Hızlan, romanları sevdiriyor
Abone olHürriyet Gazetesi'nin usta yazarı Doğan Hızlan, kitabı ve okumayı sevdirmeye devam ediyor. Edebiyata özellikle de romanlara aşkla yaklaşan Hızlan, şu kitapları tanıttı:
Doğan HIZLAN, "Edebiyatın ve romanın gücü"
başlıklı yazısında bizlere, romanları ve edebiyatı sevdirdi...
HÜRRİYET’in cuma günkü manşeti Çalıkuşu Zehra idi.
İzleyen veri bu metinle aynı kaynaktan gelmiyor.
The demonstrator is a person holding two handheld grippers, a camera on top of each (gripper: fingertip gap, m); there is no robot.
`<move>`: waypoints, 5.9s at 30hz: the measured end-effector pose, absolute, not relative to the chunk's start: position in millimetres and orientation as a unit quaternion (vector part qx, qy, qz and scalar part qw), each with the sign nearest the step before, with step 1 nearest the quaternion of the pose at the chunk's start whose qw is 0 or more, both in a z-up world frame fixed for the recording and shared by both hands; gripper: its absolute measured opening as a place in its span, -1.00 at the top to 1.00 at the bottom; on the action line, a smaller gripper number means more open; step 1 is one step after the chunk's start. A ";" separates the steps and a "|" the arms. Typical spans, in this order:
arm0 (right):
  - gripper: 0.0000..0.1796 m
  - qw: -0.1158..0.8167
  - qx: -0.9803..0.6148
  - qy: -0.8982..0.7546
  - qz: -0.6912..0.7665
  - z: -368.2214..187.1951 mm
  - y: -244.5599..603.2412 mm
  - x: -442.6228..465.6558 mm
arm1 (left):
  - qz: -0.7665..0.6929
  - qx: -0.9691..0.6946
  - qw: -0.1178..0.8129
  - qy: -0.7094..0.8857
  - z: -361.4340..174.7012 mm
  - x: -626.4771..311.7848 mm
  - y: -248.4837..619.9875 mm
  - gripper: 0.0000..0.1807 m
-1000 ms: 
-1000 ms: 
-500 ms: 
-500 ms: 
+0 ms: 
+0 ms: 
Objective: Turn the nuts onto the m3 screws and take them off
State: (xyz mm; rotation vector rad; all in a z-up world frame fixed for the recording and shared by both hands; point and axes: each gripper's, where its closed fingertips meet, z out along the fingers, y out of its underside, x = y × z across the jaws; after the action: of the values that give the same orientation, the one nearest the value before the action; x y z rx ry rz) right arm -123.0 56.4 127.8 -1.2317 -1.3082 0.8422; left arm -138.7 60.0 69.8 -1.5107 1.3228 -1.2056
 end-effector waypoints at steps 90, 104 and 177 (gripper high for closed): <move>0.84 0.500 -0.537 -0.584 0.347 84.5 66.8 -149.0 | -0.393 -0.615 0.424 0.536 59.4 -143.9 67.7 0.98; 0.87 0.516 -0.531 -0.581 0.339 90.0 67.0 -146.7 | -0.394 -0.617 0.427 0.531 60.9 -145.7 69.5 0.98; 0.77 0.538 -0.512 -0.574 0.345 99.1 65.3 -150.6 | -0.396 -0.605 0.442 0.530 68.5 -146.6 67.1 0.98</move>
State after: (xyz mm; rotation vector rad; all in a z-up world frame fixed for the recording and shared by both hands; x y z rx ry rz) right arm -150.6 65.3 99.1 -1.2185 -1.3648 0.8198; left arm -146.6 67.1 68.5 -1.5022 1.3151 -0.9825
Manşetin altındaki spot, neden bu başlığın atıldığını
açıklıyordu:
‘Hakkári’de sağlık görevlisi Zehra Demir, köy yolunda ambulans kara
saplanınca doğum sancısı tutan kadına ulaşabilmek için 3
kilometrelik yolu yürüdü.’
Karlı yollarda hayatın bedeli olabilecek bir insanlık cesaretini
gösterenin haberini kim yaparsa yapsın, onun çağrıştıracağı tek ad
vardı: Çalıkuşu Feride.
Her eserin, yayımlandığı zamanda, ortak duygulara, düşüncelere,
yaşanılanlara, ruh haline verdiği cevabın gücü, ortamın ortak
vicdanını yansıtma gücüyle doğru orantılıdır.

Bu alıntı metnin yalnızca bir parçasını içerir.